US officials in Geneva and Brussels were discussing with their Russian counterparts on various technical issues linked to the WTO membership issue, US Trade Representative Ron Kirk told reporters.
Obama told Russian President Dmitry Medvedev during talks in Washington last month that he would help Russia accelerate its bid to join the WTO and that he hoped Moscow could clear final hurdles to accession as early as September 30.
“We have a team that has been in Geneva and Brussels that have been working with Russia to encourage them to make sure we get the documents and the products that we need, that we can make an assessment on that,” Kirk said.

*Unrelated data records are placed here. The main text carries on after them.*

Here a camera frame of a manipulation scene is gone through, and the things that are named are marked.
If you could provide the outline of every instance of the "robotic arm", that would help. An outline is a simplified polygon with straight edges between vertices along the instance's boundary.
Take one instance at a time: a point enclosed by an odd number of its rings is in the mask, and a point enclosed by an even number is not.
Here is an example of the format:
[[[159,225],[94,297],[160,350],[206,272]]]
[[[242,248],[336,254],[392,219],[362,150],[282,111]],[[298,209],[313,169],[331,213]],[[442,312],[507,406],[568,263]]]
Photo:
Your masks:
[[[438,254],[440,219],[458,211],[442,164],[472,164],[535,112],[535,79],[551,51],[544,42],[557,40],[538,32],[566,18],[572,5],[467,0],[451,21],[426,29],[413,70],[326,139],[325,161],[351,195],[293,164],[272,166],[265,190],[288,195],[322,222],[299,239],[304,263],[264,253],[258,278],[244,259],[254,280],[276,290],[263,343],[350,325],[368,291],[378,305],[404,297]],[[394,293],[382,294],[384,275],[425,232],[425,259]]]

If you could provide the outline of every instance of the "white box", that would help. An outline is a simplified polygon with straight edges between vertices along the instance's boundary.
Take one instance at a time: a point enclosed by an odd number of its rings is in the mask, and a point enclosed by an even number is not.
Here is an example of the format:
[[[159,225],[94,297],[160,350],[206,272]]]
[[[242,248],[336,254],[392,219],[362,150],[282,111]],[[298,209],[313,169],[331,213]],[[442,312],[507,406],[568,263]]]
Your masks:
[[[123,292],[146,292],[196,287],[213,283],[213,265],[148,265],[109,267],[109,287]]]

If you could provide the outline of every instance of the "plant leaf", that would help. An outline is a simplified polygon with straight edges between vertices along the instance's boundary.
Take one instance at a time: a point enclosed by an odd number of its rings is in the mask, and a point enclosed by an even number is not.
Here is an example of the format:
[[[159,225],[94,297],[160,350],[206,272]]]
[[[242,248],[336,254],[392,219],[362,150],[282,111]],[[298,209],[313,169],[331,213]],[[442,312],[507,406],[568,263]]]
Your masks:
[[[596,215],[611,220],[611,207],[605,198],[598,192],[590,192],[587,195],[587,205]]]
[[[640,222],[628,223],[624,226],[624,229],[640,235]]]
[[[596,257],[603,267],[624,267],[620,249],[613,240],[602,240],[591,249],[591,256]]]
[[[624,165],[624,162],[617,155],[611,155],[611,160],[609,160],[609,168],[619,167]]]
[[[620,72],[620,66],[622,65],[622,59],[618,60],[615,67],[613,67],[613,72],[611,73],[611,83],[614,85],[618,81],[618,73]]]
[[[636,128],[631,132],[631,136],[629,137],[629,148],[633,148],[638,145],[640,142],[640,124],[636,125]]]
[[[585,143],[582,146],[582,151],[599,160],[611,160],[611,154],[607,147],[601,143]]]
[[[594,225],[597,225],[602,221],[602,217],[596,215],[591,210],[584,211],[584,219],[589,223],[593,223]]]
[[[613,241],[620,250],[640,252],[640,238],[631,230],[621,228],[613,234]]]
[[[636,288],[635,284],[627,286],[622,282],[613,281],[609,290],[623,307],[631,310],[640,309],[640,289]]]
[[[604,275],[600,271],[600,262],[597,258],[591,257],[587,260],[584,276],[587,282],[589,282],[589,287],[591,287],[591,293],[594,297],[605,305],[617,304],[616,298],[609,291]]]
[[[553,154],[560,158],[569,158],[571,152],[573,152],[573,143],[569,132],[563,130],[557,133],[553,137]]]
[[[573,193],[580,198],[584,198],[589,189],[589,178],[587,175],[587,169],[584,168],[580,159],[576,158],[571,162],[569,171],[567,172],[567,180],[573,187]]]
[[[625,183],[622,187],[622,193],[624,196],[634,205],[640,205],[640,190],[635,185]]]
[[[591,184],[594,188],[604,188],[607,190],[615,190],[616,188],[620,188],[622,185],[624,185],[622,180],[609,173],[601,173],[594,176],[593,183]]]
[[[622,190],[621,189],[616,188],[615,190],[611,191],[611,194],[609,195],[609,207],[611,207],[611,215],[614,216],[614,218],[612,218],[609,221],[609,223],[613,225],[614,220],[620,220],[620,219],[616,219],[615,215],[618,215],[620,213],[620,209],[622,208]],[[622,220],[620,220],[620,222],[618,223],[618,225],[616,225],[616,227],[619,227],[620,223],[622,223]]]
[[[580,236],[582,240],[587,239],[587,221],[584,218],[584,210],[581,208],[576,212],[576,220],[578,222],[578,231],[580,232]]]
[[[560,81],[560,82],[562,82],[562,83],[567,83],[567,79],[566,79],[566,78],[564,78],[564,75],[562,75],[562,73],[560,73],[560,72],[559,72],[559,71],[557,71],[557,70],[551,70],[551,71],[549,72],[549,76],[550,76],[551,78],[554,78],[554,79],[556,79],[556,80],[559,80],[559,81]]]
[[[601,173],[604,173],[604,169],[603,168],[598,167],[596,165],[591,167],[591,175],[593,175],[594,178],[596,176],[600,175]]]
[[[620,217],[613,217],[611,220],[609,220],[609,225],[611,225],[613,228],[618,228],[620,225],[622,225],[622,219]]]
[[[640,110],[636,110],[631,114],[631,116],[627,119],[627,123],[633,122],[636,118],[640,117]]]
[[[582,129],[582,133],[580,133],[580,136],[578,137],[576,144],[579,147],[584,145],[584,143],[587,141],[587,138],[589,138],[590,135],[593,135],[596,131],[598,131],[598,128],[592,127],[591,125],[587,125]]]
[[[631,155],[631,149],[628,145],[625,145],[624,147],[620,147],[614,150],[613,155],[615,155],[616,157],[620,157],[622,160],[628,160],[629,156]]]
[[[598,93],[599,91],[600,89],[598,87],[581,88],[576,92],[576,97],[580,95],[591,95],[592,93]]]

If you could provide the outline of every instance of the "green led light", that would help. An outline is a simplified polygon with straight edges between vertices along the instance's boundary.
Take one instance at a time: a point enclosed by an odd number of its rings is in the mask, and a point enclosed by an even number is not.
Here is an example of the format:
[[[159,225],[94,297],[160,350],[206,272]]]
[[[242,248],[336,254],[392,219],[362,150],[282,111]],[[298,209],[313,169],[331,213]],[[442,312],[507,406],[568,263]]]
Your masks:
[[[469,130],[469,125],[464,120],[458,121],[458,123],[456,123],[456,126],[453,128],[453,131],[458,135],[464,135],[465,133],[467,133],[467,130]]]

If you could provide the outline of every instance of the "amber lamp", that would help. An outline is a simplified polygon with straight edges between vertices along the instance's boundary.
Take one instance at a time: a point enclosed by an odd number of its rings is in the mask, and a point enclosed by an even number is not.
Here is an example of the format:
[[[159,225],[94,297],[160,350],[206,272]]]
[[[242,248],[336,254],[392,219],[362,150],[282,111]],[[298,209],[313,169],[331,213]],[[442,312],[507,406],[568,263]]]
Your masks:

He did not give details on the process but indicated that top officials had been on track in devising a “working framework to address some of the outstanding issues” related to US and Russia positions over the WTO membership.
Kirk said the leaders “very pointedly” directed him and his Russian counterpart to come up with the framework.
“We have done that. We have had several phone calls since then,” he said.
Asked whether they could meet the September 30 “deadline,” Kirk said, “We are going to do everything we can to see if we can move that process.
“We believe it is not only in the interest of the United States, it is greatly in the interest of what President Medvedev and others are trying to do to reform Russia’s economy for Russia to be a part of the rules-based global trading system.”
Russia, which opened negotiations to join the WTO in 1993, is the largest economy that is still outside the Geneva-based body.
Moscow has repeatedly accused Washington of hindering its efforts to join the WTO, which is designed to liberalize the flow of global commerce.
Medvedev said in May that Russia was “tired of sitting in the waiting room” of the WTO, calling for the United States to support his country’s bid for membership.
He called for Moscow’s swift entry into the WTO “without humiliation or new demands.”
But Victoria Espinel, Obama’s intellectual property enforcement chief, told a congressional hearing last week that Russia must do more to combat theft of US intellectual property.
“Clearly Russia needs to make significant improvements in intellectual property in order to join the WTO,” he said.